Lead with the PO number in the subject line — something like 'Purchase Order #[Number] – [Your Company Name]' — so the supplier can file and reference it immediately. In the body, state that the PO is attached, describe the order in one line, and ask the supplier to confirm receipt and provide an expected delivery date. Do not re-list every line item in the email body; that information belongs in the attached PO. Close with your direct contact details in case they have questions.
When should you follow up on a purchase order that hasn't been confirmed?
Follow up within 48 hours if you have not received acknowledgment of a purchase order. Most procurement teams treat 48 hours as a reasonable window for a supplier to confirm receipt. If the order is time-sensitive or tied to a production deadline, follow up sooner and make the urgency explicit. In your follow-up, restate the PO number, reference the original send date, and ask specifically for confirmation and an estimated delivery date — not just a general update.
Is a purchase order email legally binding?
A purchase order, once accepted by a supplier, can constitute a legally binding contract. The email is the delivery mechanism, not the contract itself — the PO document contains the binding terms. Whether acceptance needs to be explicit (a written confirmation) or can be implied (the supplier begins fulfilling the order) depends on the jurisdiction and the terms stated in the PO. For high-value orders, always request explicit written confirmation from the supplier.
What is the difference between a purchase order and an invoice?

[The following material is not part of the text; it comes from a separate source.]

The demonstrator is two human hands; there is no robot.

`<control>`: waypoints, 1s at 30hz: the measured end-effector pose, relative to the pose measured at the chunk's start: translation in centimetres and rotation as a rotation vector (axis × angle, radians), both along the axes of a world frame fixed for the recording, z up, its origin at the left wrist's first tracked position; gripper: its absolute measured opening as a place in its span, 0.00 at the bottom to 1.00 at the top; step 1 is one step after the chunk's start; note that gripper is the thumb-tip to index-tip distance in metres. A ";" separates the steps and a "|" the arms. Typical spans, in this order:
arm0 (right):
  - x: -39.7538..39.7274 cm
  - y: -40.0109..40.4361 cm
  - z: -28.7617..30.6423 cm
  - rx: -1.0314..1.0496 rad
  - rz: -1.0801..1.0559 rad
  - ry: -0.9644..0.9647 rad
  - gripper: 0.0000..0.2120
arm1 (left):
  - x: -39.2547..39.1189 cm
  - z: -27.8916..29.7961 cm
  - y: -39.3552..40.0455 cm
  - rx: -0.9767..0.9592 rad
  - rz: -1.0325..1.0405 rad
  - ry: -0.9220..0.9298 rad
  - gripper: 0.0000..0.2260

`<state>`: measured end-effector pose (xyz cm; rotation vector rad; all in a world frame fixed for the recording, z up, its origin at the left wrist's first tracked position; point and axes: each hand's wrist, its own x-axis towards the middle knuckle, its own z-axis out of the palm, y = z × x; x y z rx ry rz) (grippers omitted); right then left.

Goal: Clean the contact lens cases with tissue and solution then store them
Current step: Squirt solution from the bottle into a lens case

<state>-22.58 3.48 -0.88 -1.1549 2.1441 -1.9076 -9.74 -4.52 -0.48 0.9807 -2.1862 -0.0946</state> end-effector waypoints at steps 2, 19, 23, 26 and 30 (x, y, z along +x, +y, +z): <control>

A purchase order is issued by the buyer before goods or services are delivered — it specifies what is being ordered, at what price, and under what terms. An invoice is issued by the supplier after delivery — it requests payment for what was supplied. In a well-run procurement process, the invoice should match the purchase order exactly. Discrepancies between a PO and an invoice are one of the most common causes of payment delays and disputes.